Block cipher ARIA was first proposed by some South Korean experts in 2003, and later, it was established as a Korean Standard block cipher algorithm by Korean Agency for Technology and Standards. In this paper, we focus on the security evaluation of ARIA block cipher against the recent zero-correlation linear cryptanalysis. In addition, Partial-sum technique and FFT (Fast Fourier Transform) technique are used to speed up the cryptanalysis, respectively.

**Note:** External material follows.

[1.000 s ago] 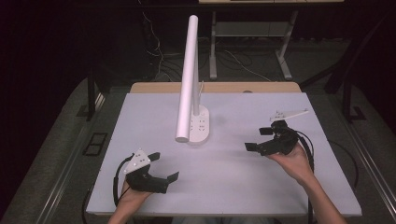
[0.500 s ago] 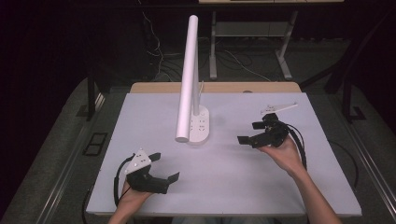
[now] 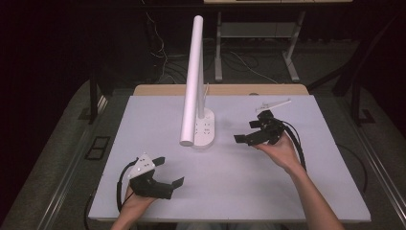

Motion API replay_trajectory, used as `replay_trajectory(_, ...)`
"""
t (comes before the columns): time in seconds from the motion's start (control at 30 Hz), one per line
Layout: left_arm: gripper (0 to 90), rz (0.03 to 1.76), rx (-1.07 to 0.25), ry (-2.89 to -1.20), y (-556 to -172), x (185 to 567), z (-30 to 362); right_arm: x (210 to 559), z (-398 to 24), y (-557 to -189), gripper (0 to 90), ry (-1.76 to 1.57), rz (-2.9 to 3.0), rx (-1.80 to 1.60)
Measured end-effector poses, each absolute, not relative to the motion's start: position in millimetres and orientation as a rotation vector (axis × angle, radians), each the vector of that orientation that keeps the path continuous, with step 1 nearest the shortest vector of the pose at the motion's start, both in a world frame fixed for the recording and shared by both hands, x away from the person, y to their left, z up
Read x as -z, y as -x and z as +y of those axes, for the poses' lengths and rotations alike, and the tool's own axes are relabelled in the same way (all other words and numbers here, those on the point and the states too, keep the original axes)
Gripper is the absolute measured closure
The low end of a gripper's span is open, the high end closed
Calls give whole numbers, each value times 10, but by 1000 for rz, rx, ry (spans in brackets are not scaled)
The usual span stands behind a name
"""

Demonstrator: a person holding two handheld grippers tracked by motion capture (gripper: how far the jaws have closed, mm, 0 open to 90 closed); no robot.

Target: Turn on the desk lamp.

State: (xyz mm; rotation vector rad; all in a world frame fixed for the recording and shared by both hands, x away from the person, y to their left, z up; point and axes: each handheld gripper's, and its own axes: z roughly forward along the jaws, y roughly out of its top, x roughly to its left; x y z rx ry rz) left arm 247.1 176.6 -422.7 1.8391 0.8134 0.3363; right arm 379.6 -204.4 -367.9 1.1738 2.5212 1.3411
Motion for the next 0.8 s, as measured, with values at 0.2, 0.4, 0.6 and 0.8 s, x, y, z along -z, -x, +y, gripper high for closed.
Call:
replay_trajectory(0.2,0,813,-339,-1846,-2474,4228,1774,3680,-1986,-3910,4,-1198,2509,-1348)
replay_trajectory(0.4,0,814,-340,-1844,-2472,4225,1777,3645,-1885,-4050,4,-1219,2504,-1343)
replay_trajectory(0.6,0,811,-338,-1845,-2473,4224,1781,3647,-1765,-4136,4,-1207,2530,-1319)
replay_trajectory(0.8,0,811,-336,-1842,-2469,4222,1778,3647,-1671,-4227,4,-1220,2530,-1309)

We first introduce some 4-round linear approximations of ARIA with zero-correlation, and then present some key-recovery attacks on 6/7-round ARIA-128/256 with the Partial-sum technique and FFT technique. The key-recovery attack with Partial-sum technique on 6-round ARIA-128 needs $2^{123.6}$ known plaintexts (KPs), $2^{121}$ encryptions and $2^{90.3}$ bytes memory, and the attack with FFT technique requires $2^{124.1}$ KPs, $2^{121.5}$ encryptions and $2^{90.3}$ bytes memory. Moreover, applying Partial-sum technique, we can attack 7-round ARIA-256 with $2^{124.6}$ KPs, $2^{203.5}$ encryptions and $2^{152}$ bytes memory and 7-round ARIA-256 employing FFT technique, requires $2^{124.7}$ KPs, $2^{209.5}$ encryptions and $2^{152}$ bytes memory. Our results are the first zero-correlation linear cryptanalysis results on ARIA.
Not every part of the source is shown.